- [REQUIRED WORK]:
Starting at the top of the entries below, set down every line exactly, please, until you reach the line with "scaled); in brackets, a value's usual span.", which is included too.
SUPPLIED INFORMATION Start Marker
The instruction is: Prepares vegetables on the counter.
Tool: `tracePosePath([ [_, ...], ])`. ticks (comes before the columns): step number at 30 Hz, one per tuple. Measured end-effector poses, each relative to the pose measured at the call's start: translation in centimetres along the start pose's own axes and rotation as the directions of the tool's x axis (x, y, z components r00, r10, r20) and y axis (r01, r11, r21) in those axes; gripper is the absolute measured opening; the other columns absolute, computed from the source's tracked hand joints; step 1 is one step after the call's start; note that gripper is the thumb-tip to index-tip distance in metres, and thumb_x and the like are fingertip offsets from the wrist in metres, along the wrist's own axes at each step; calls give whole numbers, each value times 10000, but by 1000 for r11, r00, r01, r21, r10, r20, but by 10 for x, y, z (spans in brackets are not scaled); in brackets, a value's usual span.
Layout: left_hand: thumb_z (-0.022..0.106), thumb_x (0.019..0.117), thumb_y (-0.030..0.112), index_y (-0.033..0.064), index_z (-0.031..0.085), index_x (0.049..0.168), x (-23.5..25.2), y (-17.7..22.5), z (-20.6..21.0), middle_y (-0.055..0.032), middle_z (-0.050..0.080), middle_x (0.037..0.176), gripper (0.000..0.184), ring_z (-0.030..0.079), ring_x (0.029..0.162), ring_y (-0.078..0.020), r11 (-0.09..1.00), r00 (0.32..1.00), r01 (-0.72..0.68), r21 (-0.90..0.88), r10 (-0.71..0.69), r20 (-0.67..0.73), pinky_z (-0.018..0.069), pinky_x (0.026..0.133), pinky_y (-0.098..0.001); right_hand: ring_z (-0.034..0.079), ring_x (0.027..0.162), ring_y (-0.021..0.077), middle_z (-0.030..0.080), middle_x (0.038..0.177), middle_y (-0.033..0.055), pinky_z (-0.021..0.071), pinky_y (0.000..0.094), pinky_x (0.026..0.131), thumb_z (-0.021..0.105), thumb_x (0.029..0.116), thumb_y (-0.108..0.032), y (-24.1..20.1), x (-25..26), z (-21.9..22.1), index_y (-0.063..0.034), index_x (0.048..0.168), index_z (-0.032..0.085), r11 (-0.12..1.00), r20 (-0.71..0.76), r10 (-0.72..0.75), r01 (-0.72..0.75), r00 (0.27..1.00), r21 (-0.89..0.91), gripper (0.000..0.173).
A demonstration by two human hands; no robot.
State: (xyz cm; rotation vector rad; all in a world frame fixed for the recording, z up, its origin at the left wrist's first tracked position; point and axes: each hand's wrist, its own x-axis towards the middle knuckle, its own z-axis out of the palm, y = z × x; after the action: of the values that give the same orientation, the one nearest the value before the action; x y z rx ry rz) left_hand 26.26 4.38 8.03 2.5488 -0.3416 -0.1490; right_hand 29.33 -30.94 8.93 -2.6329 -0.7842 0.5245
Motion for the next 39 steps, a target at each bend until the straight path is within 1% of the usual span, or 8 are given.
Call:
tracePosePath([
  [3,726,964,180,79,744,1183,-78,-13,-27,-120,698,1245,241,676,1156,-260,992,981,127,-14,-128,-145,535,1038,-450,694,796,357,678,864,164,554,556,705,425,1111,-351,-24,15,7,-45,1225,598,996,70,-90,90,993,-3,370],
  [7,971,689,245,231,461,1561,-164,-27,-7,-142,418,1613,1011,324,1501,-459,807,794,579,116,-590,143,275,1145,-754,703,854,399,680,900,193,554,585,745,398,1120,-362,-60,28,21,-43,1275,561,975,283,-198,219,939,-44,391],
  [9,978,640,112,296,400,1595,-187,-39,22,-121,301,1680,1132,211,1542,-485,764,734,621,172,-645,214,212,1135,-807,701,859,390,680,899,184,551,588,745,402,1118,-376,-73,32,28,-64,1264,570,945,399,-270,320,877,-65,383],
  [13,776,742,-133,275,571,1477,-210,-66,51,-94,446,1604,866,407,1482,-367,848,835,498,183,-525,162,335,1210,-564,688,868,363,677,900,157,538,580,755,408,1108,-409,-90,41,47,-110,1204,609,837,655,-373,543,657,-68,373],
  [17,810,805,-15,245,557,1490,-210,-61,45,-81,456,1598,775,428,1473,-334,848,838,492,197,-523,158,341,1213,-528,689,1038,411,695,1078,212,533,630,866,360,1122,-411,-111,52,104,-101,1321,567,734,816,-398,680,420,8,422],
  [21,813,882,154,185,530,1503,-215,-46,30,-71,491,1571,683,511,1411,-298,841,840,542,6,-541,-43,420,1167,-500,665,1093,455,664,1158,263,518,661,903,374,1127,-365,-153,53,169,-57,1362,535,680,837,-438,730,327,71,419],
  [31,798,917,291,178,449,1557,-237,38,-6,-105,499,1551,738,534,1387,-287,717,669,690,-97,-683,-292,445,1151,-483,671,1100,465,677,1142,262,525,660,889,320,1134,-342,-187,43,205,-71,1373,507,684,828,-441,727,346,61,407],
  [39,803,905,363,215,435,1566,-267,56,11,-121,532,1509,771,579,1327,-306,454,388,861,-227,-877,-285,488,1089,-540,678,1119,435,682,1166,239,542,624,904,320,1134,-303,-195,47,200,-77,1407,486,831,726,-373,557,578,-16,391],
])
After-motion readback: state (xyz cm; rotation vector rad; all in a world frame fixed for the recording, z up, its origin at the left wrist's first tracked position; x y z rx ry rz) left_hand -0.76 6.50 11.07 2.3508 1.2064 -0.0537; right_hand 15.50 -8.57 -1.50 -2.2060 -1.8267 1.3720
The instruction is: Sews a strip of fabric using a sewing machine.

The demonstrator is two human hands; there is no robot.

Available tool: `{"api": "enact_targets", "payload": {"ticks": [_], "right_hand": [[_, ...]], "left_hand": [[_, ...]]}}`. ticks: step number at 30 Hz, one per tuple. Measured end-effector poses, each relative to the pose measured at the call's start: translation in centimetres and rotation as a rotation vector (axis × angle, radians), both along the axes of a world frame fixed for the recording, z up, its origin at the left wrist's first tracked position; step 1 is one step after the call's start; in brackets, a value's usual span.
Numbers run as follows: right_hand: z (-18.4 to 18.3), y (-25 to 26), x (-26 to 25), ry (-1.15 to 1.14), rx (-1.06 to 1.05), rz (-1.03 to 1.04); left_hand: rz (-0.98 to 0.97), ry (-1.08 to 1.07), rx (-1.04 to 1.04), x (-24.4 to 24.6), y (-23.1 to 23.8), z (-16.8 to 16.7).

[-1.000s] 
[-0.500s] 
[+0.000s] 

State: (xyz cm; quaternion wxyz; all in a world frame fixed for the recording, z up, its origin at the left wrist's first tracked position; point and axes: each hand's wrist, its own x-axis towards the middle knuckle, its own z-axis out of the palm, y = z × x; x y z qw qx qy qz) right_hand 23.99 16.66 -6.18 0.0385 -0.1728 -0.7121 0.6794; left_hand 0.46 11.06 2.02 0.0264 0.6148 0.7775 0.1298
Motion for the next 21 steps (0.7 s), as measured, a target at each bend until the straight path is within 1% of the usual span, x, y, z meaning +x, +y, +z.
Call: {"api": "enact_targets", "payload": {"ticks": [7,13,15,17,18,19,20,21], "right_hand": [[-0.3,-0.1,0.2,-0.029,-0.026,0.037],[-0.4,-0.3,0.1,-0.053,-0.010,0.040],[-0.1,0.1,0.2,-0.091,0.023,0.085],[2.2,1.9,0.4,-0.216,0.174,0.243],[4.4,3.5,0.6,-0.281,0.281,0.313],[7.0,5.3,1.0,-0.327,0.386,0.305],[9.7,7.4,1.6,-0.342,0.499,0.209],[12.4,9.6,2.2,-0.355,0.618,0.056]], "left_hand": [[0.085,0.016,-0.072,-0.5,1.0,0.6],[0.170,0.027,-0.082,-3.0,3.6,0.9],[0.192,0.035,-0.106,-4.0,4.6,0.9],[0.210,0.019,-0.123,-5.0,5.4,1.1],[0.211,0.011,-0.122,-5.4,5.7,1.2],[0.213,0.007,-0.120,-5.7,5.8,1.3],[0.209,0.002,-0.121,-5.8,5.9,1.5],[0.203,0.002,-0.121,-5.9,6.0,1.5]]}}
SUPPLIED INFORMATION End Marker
- [REPLY]:
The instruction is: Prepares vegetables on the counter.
Tool: `tracePosePath([ [_, ...], ])`. ticks (comes before the columns): step number at 30 Hz, one per tuple. Measured end-effector poses, each relative to the pose measured at the call's start: translation in centimetres along the start pose's own axes and rotation as the directions of the tool's x axis (x, y, z components r00, r10, r20) and y axis (r01, r11, r21) in those axes; gripper is the absolute measured opening; the other columns absolute, computed from the source's tracked hand joints; step 1 is one step after the call's start; note that gripper is the thumb-tip to index-tip distance in metres, and thumb_x and the like are fingertip offsets from the wrist in metres, along the wrist's own axes at each step; calls give whole numbers, each value times 10000, but by 1000 for r11, r00, r01, r21, r10, r20, but by 10 for x, y, z (spans in brackets are not scaled); in brackets, a value's usual span.

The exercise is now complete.